## [Prompt]
Go through the records below from the first line and print each one exactly, stopping after the line that contains "# segment --target yellow tape roll". Do not print pictures or anything past that line.

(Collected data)
____________
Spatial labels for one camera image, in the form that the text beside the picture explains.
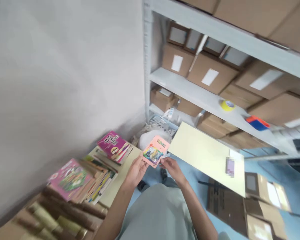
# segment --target white wall
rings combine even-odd
[[[0,219],[107,130],[142,125],[142,44],[140,0],[0,1]]]

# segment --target yellow tape roll
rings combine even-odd
[[[221,103],[221,107],[223,110],[225,110],[226,112],[231,112],[236,105],[234,105],[234,103],[230,102],[229,100],[224,100]]]

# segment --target cardboard sheet
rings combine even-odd
[[[182,122],[168,151],[239,195],[246,196],[243,156],[232,153],[234,177],[227,175],[226,158],[230,148],[212,137]]]

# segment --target stack of books
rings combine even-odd
[[[99,159],[71,159],[48,179],[48,185],[65,201],[96,204],[118,171]]]

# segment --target small picture book
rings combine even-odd
[[[160,136],[155,136],[143,151],[143,158],[151,167],[156,168],[161,158],[167,153],[170,144]]]
[[[107,154],[108,158],[114,160],[128,145],[115,131],[109,132],[100,141],[99,147]]]
[[[73,158],[49,179],[50,187],[64,200],[70,201],[91,180],[92,176]]]

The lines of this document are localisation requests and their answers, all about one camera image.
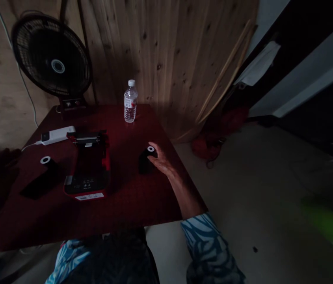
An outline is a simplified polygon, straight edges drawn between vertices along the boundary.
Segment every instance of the patterned shirt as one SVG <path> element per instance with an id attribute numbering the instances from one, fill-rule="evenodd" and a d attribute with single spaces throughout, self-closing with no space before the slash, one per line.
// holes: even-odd
<path id="1" fill-rule="evenodd" d="M 187 283 L 244 283 L 245 276 L 209 213 L 185 220 L 181 226 L 192 258 Z M 46 284 L 159 283 L 152 260 L 145 239 L 133 231 L 110 234 L 90 244 L 69 240 L 58 252 Z"/>

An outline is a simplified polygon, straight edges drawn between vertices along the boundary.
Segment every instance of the portable printer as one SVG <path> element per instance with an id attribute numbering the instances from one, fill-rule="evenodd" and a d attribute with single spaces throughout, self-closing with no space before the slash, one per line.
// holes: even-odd
<path id="1" fill-rule="evenodd" d="M 110 184 L 110 152 L 107 131 L 67 133 L 78 148 L 72 171 L 65 178 L 64 192 L 79 201 L 104 198 Z"/>

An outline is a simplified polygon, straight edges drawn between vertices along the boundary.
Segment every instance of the blue patterned sleeve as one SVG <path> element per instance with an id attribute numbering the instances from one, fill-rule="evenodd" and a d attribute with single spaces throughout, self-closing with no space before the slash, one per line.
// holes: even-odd
<path id="1" fill-rule="evenodd" d="M 245 276 L 209 213 L 185 220 L 181 226 L 193 259 L 187 270 L 187 283 L 244 283 Z"/>

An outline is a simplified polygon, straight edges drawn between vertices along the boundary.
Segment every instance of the wooden wall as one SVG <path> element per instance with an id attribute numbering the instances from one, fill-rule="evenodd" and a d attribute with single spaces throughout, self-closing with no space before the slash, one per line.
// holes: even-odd
<path id="1" fill-rule="evenodd" d="M 123 104 L 128 79 L 170 138 L 198 129 L 224 94 L 249 44 L 258 0 L 81 0 L 100 104 Z M 0 0 L 10 31 L 25 10 L 58 18 L 61 0 Z M 83 40 L 77 0 L 66 23 Z M 38 123 L 58 100 L 24 75 Z M 93 87 L 86 93 L 92 103 Z M 0 148 L 21 147 L 35 130 L 32 106 L 0 23 Z"/>
<path id="2" fill-rule="evenodd" d="M 241 65 L 258 0 L 91 0 L 82 10 L 99 103 L 122 104 L 134 78 L 138 103 L 151 104 L 180 142 Z"/>

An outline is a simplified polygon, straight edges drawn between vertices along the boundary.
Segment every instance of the white power bank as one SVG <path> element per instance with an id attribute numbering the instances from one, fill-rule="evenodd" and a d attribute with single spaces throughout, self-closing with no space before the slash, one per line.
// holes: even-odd
<path id="1" fill-rule="evenodd" d="M 68 126 L 41 134 L 41 143 L 49 145 L 67 139 L 67 132 L 76 132 L 74 126 Z"/>

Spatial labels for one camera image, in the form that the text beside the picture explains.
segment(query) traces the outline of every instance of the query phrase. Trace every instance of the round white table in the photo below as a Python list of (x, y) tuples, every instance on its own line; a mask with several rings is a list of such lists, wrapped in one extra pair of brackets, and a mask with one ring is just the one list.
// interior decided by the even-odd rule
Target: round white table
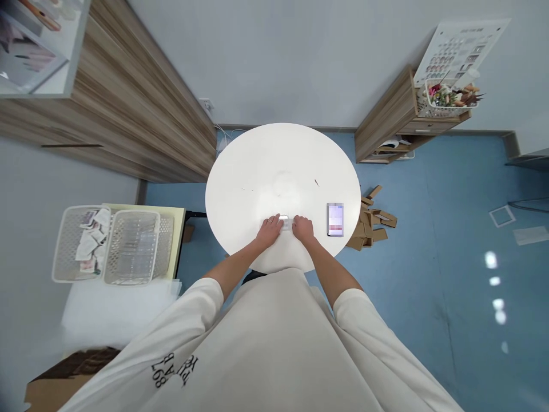
[[(343, 203), (343, 237), (327, 234), (328, 203)], [(231, 142), (213, 165), (206, 185), (206, 214), (217, 241), (230, 255), (250, 243), (266, 217), (305, 216), (332, 256), (344, 248), (360, 213), (360, 185), (341, 148), (306, 126), (256, 127)], [(307, 250), (282, 231), (251, 268), (273, 273), (314, 269)]]

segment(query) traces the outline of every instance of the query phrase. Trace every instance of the hand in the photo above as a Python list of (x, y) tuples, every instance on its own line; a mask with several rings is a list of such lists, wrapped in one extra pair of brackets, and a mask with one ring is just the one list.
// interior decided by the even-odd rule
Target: hand
[(279, 217), (280, 213), (263, 221), (263, 225), (256, 236), (256, 242), (258, 242), (263, 249), (271, 247), (279, 236), (280, 229), (282, 229), (282, 226), (284, 225), (284, 222), (279, 220)]
[(313, 223), (303, 216), (295, 216), (292, 224), (293, 235), (303, 244), (313, 240)]

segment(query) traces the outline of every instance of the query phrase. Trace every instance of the yellow table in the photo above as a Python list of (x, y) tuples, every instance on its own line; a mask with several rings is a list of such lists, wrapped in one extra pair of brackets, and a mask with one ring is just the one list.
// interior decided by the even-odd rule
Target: yellow table
[(185, 225), (185, 208), (168, 208), (161, 206), (143, 206), (143, 205), (125, 205), (115, 203), (103, 203), (110, 207), (113, 213), (119, 210), (150, 210), (163, 215), (173, 216), (173, 238), (172, 252), (170, 253), (170, 263), (166, 272), (166, 279), (175, 279), (177, 275), (177, 264), (179, 262), (179, 252), (183, 236), (183, 226)]

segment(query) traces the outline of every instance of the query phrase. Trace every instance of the power outlet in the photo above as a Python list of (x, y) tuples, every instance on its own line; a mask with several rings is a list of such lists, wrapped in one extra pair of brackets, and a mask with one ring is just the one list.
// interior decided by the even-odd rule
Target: power outlet
[(198, 101), (200, 102), (200, 105), (206, 111), (206, 113), (212, 114), (213, 104), (210, 99), (202, 98), (202, 99), (198, 99)]

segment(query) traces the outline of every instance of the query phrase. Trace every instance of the blue floor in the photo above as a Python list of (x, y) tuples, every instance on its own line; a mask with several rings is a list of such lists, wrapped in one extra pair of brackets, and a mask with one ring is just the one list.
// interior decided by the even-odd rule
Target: blue floor
[[(352, 134), (327, 136), (355, 162)], [(514, 209), (517, 221), (501, 228), (488, 215), (510, 200), (548, 196), (549, 174), (505, 161), (498, 137), (441, 136), (413, 160), (355, 164), (363, 192), (381, 184), (375, 206), (399, 221), (388, 240), (337, 256), (467, 412), (549, 410), (549, 242), (517, 246), (512, 233), (547, 225), (549, 215)], [(203, 212), (205, 187), (149, 184), (147, 204)], [(183, 289), (225, 255), (205, 219), (189, 224), (196, 229), (181, 250)], [(488, 251), (496, 269), (486, 267)], [(490, 285), (493, 276), (500, 285)], [(315, 272), (307, 279), (320, 286)], [(504, 325), (495, 321), (496, 298), (505, 302)]]

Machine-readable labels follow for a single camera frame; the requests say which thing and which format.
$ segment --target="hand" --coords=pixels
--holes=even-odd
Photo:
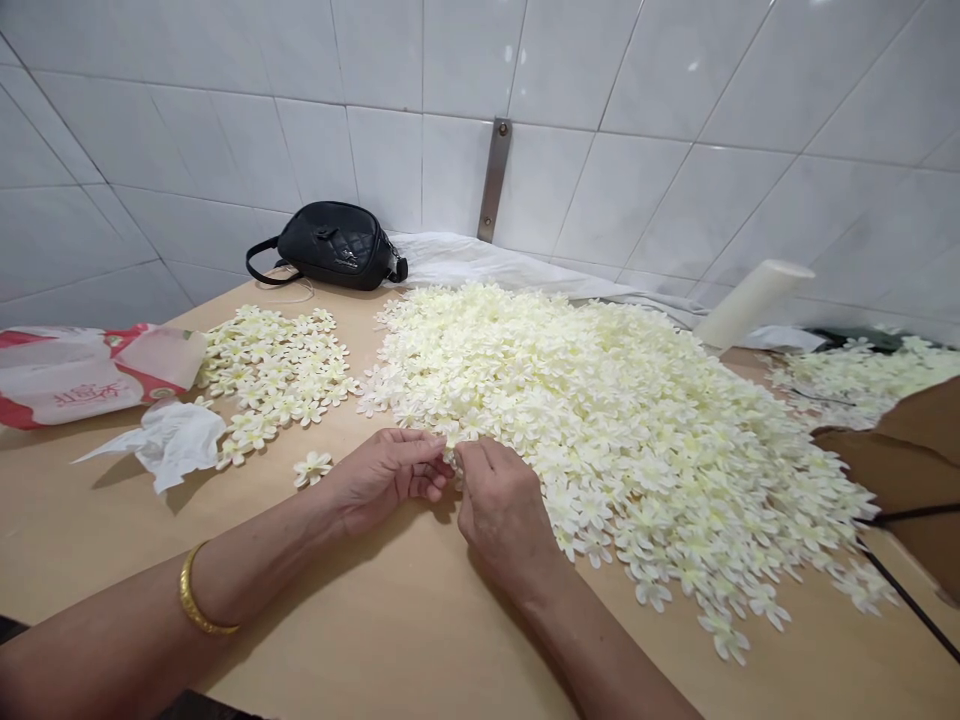
[[[490,438],[459,443],[456,453],[463,469],[460,532],[515,603],[548,597],[575,571],[554,540],[540,478]]]
[[[382,521],[407,498],[437,502],[453,468],[443,461],[446,439],[423,430],[379,430],[337,463],[318,484],[348,535]]]

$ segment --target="tiled wall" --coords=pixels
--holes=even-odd
[[[771,320],[960,340],[956,0],[5,0],[0,33],[0,324],[165,319],[315,199],[474,234],[506,114],[498,245],[708,305],[779,257],[818,277]]]

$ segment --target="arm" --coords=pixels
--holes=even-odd
[[[440,498],[444,440],[381,431],[323,482],[214,538],[191,574],[200,611],[245,625],[338,539],[408,497]],[[199,680],[234,635],[208,635],[180,605],[185,555],[107,588],[0,646],[0,717],[155,717]]]
[[[457,446],[460,530],[569,681],[584,716],[699,718],[557,548],[540,479],[511,449]]]

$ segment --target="bag strap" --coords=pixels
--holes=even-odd
[[[262,243],[257,243],[252,248],[247,250],[247,272],[249,272],[254,279],[259,280],[260,282],[266,285],[286,285],[292,283],[294,280],[299,280],[303,277],[303,273],[298,272],[295,275],[284,278],[283,280],[278,280],[277,278],[267,277],[266,275],[257,272],[253,269],[253,265],[250,264],[250,258],[254,255],[262,253],[264,250],[272,250],[277,247],[278,237],[272,237],[269,240],[264,240]]]

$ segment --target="table surface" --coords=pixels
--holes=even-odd
[[[303,293],[247,284],[172,324],[204,330],[244,303],[292,316],[325,307],[353,371],[373,364],[382,338],[373,315],[394,292],[329,288],[311,301],[281,302]],[[724,360],[762,377],[746,353]],[[320,425],[282,431],[243,467],[195,473],[165,498],[132,456],[68,464],[137,426],[142,408],[32,433],[0,431],[0,614],[35,624],[289,497],[293,463],[309,450],[339,460],[390,425],[387,415],[358,415],[353,403]],[[407,503],[369,536],[323,557],[238,636],[198,689],[284,720],[576,717],[529,632],[471,565],[456,502],[451,493],[436,507]],[[934,596],[895,541],[870,532],[868,542],[960,640],[960,612]],[[904,605],[884,607],[882,618],[862,615],[827,575],[786,579],[780,597],[793,623],[780,634],[765,619],[747,621],[753,649],[741,668],[717,657],[692,601],[679,597],[659,615],[637,604],[618,563],[578,568],[707,718],[957,717],[960,666]]]

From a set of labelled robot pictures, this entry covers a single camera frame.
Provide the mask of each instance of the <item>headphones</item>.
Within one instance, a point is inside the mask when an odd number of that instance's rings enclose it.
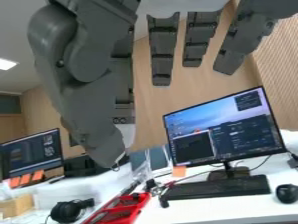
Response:
[[[51,211],[51,218],[59,223],[74,223],[85,213],[88,207],[95,206],[95,199],[85,201],[74,200],[70,202],[59,202]]]

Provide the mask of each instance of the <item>ceiling light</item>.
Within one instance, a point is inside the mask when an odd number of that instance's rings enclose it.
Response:
[[[0,58],[0,70],[7,71],[7,70],[10,70],[11,68],[14,68],[16,65],[18,65],[16,62],[14,62],[14,61],[8,61],[8,60]]]

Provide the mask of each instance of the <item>computer mouse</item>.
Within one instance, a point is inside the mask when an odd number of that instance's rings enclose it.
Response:
[[[298,200],[298,186],[285,184],[277,187],[277,198],[285,204],[292,204]]]

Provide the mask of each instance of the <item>desktop wallpaper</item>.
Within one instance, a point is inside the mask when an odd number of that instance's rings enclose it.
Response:
[[[261,104],[257,103],[256,106],[240,111],[236,98],[249,93],[258,93]],[[175,138],[196,131],[205,131],[225,122],[236,122],[260,115],[270,115],[262,88],[171,114],[165,116],[165,124],[169,137]]]

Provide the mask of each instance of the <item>monitor stand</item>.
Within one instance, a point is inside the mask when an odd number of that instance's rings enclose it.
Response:
[[[229,162],[224,162],[224,166],[225,169],[211,172],[208,181],[250,176],[249,167],[241,166],[234,168]]]

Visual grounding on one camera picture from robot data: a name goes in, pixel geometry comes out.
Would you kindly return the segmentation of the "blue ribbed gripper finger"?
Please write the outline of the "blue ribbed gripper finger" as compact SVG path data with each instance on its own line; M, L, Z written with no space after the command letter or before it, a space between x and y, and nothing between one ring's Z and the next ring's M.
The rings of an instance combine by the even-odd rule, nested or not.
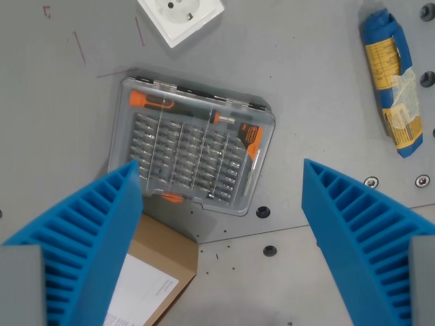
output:
M304 160L302 210L354 325L411 325L408 248L434 224L363 183Z
M136 161L65 198L10 236L43 255L49 325L102 325L143 209Z

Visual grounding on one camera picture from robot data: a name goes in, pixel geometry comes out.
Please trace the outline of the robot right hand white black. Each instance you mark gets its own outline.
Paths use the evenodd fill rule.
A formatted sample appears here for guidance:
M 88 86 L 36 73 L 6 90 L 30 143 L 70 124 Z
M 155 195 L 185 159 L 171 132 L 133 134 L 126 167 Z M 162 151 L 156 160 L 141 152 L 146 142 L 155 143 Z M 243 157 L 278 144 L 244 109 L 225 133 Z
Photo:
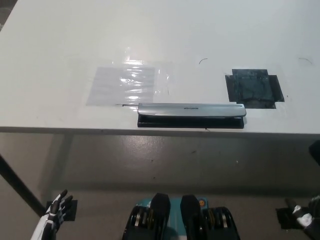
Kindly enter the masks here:
M 289 208 L 292 216 L 296 219 L 297 223 L 306 229 L 310 227 L 315 220 L 320 219 L 320 195 L 315 195 L 308 203 L 307 210 L 298 205 L 292 198 L 286 198 L 285 203 Z

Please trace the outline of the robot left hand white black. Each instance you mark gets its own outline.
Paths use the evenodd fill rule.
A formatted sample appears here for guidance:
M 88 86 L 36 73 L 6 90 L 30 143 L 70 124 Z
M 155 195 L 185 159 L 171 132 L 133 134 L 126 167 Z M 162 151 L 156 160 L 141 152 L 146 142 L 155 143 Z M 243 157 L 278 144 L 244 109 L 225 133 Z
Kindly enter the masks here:
M 58 228 L 68 217 L 72 208 L 73 196 L 67 196 L 68 190 L 63 190 L 47 209 L 48 220 Z

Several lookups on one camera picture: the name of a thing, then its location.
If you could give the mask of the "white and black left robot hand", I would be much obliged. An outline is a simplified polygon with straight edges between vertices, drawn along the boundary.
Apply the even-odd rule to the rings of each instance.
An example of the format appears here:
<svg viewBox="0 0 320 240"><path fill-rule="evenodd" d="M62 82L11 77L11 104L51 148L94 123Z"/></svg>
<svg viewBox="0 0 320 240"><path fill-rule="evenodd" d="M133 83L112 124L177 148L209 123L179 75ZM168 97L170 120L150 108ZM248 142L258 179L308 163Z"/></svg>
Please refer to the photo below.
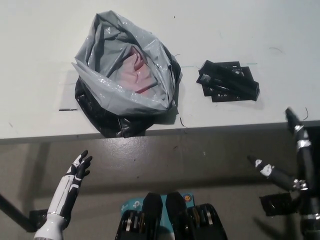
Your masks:
<svg viewBox="0 0 320 240"><path fill-rule="evenodd" d="M55 214L70 220L82 181L90 174L88 168L93 157L87 155L88 150L81 153L61 178L48 208L48 215Z"/></svg>

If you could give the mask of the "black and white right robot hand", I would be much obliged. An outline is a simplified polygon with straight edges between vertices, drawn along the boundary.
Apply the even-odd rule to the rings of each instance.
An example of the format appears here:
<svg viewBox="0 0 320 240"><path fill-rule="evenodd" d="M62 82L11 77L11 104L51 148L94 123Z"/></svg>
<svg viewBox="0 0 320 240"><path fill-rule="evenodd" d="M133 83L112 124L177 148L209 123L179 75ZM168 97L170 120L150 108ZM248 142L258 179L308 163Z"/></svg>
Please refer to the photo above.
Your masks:
<svg viewBox="0 0 320 240"><path fill-rule="evenodd" d="M297 176L290 176L280 168L253 155L248 161L254 168L273 184L288 192L299 192L299 212L303 219L320 219L320 184L312 157L312 142L304 124L288 107L285 110L288 129L293 135L296 146Z"/></svg>

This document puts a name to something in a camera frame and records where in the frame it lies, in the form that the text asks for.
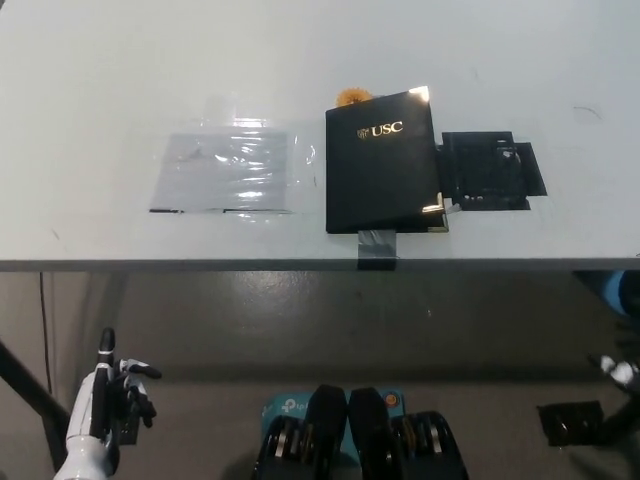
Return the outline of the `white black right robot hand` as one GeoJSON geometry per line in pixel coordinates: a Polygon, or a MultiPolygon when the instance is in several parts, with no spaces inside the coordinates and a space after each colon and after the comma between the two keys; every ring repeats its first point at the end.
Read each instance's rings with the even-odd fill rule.
{"type": "Polygon", "coordinates": [[[589,363],[630,396],[639,395],[639,365],[615,360],[608,355],[589,355],[589,363]]]}

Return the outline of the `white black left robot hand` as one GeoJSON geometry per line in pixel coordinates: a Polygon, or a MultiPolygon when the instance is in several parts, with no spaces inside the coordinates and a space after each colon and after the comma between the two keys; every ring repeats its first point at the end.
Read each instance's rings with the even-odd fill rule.
{"type": "Polygon", "coordinates": [[[143,380],[159,380],[162,373],[136,359],[115,358],[115,331],[102,331],[96,365],[82,381],[67,430],[91,436],[112,449],[137,443],[139,428],[150,428],[157,411],[143,380]]]}

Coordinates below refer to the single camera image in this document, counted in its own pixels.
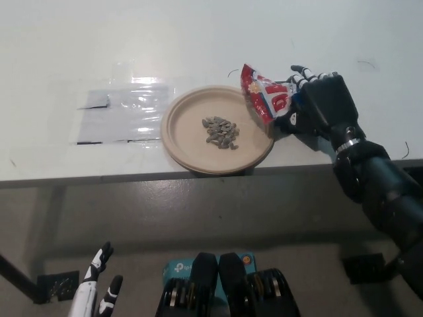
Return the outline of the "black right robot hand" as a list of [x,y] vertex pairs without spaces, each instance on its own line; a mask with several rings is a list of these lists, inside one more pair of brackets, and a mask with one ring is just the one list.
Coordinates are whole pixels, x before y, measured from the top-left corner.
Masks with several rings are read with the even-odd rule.
[[337,151],[349,142],[365,139],[358,124],[358,111],[341,75],[337,72],[314,74],[309,68],[292,65],[286,83],[295,93],[287,114],[274,124],[285,134],[319,136]]

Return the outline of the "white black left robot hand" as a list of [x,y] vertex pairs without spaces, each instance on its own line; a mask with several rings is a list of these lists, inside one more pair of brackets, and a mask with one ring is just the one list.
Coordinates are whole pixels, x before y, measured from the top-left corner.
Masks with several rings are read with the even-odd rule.
[[96,300],[98,278],[106,269],[107,261],[113,252],[111,243],[106,242],[95,254],[82,283],[79,284],[75,292],[68,316],[111,317],[122,287],[123,276],[116,275],[98,304]]

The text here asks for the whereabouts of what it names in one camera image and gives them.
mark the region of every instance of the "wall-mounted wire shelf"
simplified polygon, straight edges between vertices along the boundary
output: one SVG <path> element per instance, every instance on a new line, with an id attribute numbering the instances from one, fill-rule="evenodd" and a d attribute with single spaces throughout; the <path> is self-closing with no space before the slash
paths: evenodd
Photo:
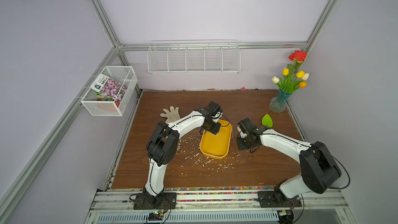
____________
## [Reply to the exercise]
Spatial labels for one camera image, in the form that the text beside the picture explains.
# segment --target white wall
rings combine even-odd
[[[0,219],[107,130],[142,125],[142,44],[140,0],[0,1]]]

# segment --target yellow tape roll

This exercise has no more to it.